[Stored data]

###

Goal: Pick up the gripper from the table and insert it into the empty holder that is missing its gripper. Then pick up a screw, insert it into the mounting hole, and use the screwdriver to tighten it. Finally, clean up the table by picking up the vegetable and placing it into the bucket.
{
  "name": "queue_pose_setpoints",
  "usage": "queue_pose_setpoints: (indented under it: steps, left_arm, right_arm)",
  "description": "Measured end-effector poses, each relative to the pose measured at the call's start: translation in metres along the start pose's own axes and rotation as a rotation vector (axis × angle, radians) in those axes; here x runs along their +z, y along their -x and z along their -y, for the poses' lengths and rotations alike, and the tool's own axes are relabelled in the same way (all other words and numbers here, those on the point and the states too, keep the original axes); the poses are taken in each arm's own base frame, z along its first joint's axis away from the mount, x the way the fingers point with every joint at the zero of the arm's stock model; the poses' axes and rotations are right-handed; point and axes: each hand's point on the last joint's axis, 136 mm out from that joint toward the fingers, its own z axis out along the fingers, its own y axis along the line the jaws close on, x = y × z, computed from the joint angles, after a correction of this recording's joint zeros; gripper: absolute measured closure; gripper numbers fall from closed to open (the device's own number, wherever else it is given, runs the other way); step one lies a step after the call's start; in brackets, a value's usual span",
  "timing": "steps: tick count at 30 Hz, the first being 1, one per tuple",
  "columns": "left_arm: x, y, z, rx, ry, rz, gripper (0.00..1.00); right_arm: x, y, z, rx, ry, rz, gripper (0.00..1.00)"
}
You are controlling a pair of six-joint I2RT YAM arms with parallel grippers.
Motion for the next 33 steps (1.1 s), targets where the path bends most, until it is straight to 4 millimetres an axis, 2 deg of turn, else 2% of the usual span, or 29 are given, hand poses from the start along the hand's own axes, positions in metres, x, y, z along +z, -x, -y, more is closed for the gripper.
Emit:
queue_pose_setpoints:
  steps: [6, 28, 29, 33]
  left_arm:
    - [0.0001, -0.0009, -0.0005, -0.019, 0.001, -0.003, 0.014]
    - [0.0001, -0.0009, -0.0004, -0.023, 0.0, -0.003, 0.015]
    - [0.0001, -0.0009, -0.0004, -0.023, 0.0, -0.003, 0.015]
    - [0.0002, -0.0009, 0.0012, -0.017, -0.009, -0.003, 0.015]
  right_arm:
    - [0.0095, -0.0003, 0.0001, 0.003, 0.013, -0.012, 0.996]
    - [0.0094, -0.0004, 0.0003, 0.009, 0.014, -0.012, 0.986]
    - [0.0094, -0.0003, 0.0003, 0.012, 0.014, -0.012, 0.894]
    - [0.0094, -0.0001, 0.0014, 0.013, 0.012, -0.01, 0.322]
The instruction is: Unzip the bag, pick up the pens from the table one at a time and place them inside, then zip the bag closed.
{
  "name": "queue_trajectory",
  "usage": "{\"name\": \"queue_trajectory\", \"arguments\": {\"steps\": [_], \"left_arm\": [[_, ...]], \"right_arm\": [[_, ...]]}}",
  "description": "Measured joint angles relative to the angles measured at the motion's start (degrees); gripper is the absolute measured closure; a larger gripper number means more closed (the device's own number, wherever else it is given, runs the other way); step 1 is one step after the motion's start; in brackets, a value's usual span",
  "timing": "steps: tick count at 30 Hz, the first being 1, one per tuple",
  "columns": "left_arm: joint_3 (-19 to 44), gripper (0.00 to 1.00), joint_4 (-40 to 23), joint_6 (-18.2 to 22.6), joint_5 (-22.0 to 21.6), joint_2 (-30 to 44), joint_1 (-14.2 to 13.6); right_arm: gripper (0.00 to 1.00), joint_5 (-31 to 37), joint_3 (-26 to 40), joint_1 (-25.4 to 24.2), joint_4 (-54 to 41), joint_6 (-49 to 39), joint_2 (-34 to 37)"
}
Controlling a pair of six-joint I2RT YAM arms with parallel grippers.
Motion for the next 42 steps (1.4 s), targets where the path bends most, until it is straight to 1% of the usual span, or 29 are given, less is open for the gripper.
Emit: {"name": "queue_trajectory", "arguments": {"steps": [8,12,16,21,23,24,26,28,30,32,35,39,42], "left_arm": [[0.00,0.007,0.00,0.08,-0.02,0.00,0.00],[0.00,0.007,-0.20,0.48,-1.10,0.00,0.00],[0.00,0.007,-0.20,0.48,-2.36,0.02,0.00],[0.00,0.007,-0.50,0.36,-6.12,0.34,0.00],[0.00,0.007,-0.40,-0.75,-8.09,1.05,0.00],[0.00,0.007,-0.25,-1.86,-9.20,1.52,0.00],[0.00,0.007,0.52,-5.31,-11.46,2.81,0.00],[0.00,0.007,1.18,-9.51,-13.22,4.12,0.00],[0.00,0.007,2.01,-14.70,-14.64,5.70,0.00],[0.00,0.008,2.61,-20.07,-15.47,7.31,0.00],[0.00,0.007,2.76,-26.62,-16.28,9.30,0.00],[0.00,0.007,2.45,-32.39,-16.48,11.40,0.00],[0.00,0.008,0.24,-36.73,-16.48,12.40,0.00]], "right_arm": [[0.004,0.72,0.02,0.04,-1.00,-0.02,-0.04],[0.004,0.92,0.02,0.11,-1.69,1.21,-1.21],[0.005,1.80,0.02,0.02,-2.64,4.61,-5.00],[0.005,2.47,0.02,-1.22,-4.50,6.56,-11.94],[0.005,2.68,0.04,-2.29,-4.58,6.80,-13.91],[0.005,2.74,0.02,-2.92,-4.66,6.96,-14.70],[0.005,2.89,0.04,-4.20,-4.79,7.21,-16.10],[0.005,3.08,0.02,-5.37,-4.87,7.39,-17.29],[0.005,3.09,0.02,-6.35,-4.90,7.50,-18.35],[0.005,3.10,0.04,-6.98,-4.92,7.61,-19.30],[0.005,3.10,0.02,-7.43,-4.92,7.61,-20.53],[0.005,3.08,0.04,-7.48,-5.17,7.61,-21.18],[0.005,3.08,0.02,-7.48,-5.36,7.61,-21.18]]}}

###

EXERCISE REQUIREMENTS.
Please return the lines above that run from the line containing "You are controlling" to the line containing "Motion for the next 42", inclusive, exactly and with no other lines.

RESPONSE FOR THIS EXERCISE.
You are controlling a pair of six-joint I2RT YAM arms with parallel grippers.
Motion for the next 33 steps (1.1 s), targets where the path bends most, until it is straight to 4 millimetres an axis, 2 deg of turn, else 2% of the usual span, or 29 are given, hand poses from the start along the hand's own axes, positions in metres, x, y, z along +z, -x, -y, more is closed for the gripper.
Emit:
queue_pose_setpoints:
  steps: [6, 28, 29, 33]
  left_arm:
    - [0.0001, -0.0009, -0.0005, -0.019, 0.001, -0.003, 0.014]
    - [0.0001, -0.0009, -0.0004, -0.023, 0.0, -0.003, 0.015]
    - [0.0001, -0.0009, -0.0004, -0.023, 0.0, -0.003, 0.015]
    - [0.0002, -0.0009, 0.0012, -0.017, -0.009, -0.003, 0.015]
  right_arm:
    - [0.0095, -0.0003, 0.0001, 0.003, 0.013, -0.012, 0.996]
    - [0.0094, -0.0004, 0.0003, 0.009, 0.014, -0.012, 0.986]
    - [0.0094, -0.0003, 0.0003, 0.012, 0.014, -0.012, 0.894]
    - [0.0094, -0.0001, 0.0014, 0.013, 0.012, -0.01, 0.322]
The instruction is: Unzip the bag, pick up the pens from the table one at a time and place them inside, then zip the bag closed.
{
  "name": "queue_trajectory",
  "usage": "{\"name\": \"queue_trajectory\", \"arguments\": {\"steps\": [_], \"left_arm\": [[_, ...]], \"right_arm\": [[_, ...]]}}",
  "description": "Measured joint angles relative to the angles measured at the motion's start (degrees); gripper is the absolute measured closure; a larger gripper number means more closed (the device's own number, wherever else it is given, runs the other way); step 1 is one step after the motion's start; in brackets, a value's usual span",
  "timing": "steps: tick count at 30 Hz, the first being 1, one per tuple",
  "columns": "left_arm: joint_3 (-19 to 44), gripper (0.00 to 1.00), joint_4 (-40 to 23), joint_6 (-18.2 to 22.6), joint_5 (-22.0 to 21.6), joint_2 (-30 to 44), joint_1 (-14.2 to 13.6); right_arm: gripper (0.00 to 1.00), joint_5 (-31 to 37), joint_3 (-26 to 40), joint_1 (-25.4 to 24.2), joint_4 (-54 to 41), joint_6 (-49 to 39), joint_2 (-34 to 37)"
}
Controlling a pair of six-joint I2RT YAM arms with parallel grippers.
Motion for the next 42 steps (1.4 s), targets where the path bends most, until it is straight to 1% of the usual span, or 29 are given, less is open for the gripper.

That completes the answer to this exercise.